Extrahepatic Aspects of Bilirubin Disposition
Following secretion into bile, conjugated bilirubin reaches the duodenum and passes down the gastrointestinal tract without reabsorption by the intestinal mucosa. An appreciable fraction is converted by bacterial metabolism in the gut to the water-soluble colorless compound urobilinogen. Urobilinogen undergoes enterohepatic cycling. Urobilinogen not taken up by the liver reaches the systemic circulation, from which some is cleared by the kidneys. Unconjugated bilirubin ordinarily does not reach the gut except in neonates or, by ill-defined alternative pathways, in the presence of severe unconjugated hyperbilirubinemia [e.g., Crigler-Najjar syndrome, type I (CN-I)]. Unconjugated bilirubin that reaches the gut is partly reabsorbed, amplifying any underlying hyperbilirubinemia. Recent reports suggest that oral administration of calcium phosphate with or without the lipase inhibitor orlistat may be an efficient means to interrupt bilirubin enterohepatic cycling to reduce serum bilirubin levels in this situation. Although orlistat administration for 4–6 weeks to 16 patients with Crigler-Najjar syndrome was associated with a 10-20% decrease in serum bilirubin in 7 patients, the cost and side effects (i.e., diarrhea) may obviate the small benefit achievable with this treatment.

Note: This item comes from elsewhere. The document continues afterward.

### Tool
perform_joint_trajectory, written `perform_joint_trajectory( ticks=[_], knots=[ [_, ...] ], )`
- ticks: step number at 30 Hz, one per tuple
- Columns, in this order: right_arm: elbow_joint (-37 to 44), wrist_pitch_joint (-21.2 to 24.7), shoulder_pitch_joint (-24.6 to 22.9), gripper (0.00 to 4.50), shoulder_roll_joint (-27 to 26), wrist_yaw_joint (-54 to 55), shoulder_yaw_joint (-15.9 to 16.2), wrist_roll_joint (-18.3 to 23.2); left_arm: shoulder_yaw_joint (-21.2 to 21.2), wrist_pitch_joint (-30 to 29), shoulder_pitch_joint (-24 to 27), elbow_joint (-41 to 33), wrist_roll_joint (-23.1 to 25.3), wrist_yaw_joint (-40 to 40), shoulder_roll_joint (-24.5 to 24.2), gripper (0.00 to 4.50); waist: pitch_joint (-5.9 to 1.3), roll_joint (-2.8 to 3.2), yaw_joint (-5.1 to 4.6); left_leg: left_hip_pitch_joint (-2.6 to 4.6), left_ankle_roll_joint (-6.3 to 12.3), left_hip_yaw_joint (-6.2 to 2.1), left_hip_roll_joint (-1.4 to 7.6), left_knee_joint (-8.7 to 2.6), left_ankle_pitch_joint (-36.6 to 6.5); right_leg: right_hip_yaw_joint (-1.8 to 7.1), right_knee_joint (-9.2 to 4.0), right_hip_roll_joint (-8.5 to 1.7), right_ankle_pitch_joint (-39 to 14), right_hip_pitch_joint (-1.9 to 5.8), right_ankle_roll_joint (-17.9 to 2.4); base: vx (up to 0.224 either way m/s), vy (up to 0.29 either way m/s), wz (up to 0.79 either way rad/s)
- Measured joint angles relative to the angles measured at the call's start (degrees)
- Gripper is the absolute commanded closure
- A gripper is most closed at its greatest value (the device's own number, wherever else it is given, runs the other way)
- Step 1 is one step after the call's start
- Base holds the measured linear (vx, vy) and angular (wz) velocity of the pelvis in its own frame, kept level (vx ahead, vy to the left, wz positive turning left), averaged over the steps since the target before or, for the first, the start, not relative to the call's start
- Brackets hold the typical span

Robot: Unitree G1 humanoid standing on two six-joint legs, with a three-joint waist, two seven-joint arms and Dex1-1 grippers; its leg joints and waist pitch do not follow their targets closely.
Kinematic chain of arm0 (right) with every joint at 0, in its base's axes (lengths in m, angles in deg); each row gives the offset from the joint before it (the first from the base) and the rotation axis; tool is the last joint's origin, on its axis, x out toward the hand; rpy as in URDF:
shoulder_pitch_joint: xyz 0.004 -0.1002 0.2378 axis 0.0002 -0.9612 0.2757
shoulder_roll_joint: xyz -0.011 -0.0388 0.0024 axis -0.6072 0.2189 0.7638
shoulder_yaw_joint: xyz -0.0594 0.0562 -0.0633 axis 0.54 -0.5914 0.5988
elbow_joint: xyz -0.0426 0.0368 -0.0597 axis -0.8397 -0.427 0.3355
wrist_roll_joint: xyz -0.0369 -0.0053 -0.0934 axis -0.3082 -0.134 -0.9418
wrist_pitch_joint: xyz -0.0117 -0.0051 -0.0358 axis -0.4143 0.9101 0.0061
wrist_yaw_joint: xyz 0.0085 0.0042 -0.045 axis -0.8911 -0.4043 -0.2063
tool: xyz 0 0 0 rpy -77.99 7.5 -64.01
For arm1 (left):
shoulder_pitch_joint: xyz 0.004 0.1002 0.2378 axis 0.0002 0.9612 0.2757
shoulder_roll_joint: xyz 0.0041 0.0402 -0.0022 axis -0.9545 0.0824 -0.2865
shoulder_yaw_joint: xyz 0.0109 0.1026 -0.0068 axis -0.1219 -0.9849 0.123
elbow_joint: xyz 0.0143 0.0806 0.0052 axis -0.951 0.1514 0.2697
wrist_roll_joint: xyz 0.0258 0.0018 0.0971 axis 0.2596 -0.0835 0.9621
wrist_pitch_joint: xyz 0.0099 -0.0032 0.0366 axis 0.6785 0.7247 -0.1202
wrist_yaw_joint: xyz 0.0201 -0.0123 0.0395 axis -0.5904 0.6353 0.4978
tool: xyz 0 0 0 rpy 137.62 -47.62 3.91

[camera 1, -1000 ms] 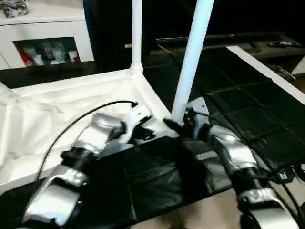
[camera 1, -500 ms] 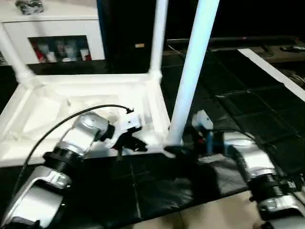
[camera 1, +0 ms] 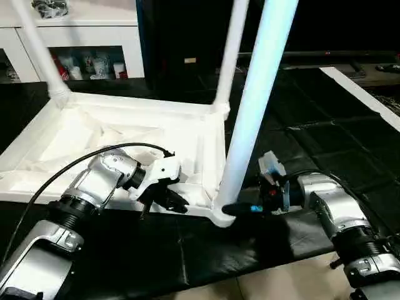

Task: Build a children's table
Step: Rotate leg to tighten

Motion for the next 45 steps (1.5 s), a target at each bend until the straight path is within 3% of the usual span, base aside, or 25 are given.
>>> perform_joint_trajectory(
  ticks=[5,10,19,23,28,32,37,38,45],
  knots=[
    [0.0,0.0,0.3,1.82,-0.1,-1.0,0.3,0.1,0.0,0.0,0.1,-0.3,0.0,0.0,-0.1,4.50,0.00,-0.01,-0.01,-0.02,0.00,0.01,0.00,0.00,0.0,0.00,0.00,0.00,0.0,0.00,0.0,0.000,0.000,0.00],
    [-0.4,0.0,0.4,2.37,-0.1,-1.9,0.3,0.4,-0.1,0.5,0.1,-0.3,0.0,0.2,-0.1,4.50,0.00,-0.01,0.02,-0.02,0.00,0.01,0.00,0.00,0.0,0.00,0.00,0.00,0.0,0.00,0.0,0.000,0.000,0.00],
    [-0.5,1.5,0.4,2.49,-0.2,-0.9,0.0,0.5,0.0,-1.3,0.1,-0.2,0.0,-0.9,0.7,4.50,-0.02,-0.04,0.07,0.00,0.00,0.03,0.00,0.02,0.0,0.00,0.02,0.00,0.0,0.02,0.0,0.000,0.000,0.00],
    [-0.5,4.1,0.2,2.50,-3.7,11.9,-2.6,-1.3,2.2,-6.3,-1.3,2.5,1.6,-9.2,3.3,4.50,-0.02,-0.03,-0.44,0.05,-0.03,-0.03,-0.01,0.05,0.0,0.02,0.09,-0.01,-0.1,0.18,0.2,0.000,0.000,0.00],
    [-0.6,6.2,0.6,2.52,-8.1,28.9,-6.6,-3.7,4.5,-12.1,-2.6,4.3,2.9,-19.5,8.4,4.50,-0.10,-0.05,-2.15,0.19,-0.03,-0.06,-0.06,0.09,0.0,0.12,0.01,-0.01,-0.1,0.28,0.2,0.000,0.000,0.00],
    [-4.1,8.8,4.9,2.53,-13.9,45.0,-9.3,-6.5,7.5,-16.8,-3.8,6.6,3.5,-29.5,13.4,4.50,-0.21,-0.02,-3.21,0.35,-0.03,-0.06,-0.07,0.06,0.0,0.11,0.06,0.00,-0.1,0.34,0.2,0.000,0.000,0.00],
    [-5.5,10.7,7.1,2.53,-15.7,53.6,-10.8,-7.5,9.3,-18.5,-5.1,8.8,3.4,-36.5,17.9,4.50,-0.25,-0.06,-3.20,0.22,0.00,-0.06,-0.08,0.04,0.0,0.11,-0.06,-0.01,-0.1,0.36,0.3,0.000,0.000,0.00],
    [-5.5,10.6,7.2,1.98,-15.8,53.8,-10.8,-7.5,9.5,-18.5,-5.1,8.8,3.4,-36.6,18.0,4.50,-0.26,-0.06,-3.22,0.18,0.03,-0.06,-0.08,0.02,0.0,0.11,-0.07,-0.01,-0.1,0.33,0.3,0.000,0.000,0.00],
    [-4.8,10.0,6.4,1.31,-16.7,54.0,-10.8,-8.8,9.4,-18.3,-5.1,8.4,3.4,-35.9,17.8,4.50,-0.22,-0.12,-3.25,0.10,0.04,-0.05,-0.08,-0.01,0.0,0.11,-0.06,-0.01,-0.2,0.26,0.4,0.000,0.000,0.00]
  ],
)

Renal Excretion of Bilirubin Conjugates
Unconjugated bilirubin is not excreted in urine, as it is too tightly bound to albumin for effective glomerular filtration and there is no tubular mechanism for its renal secretion. In contrast, the bilirubin conjugates are readily filtered at the glomerulus and can appear in urine in disorders characterized by increased bilirubin conjugates in the circulation.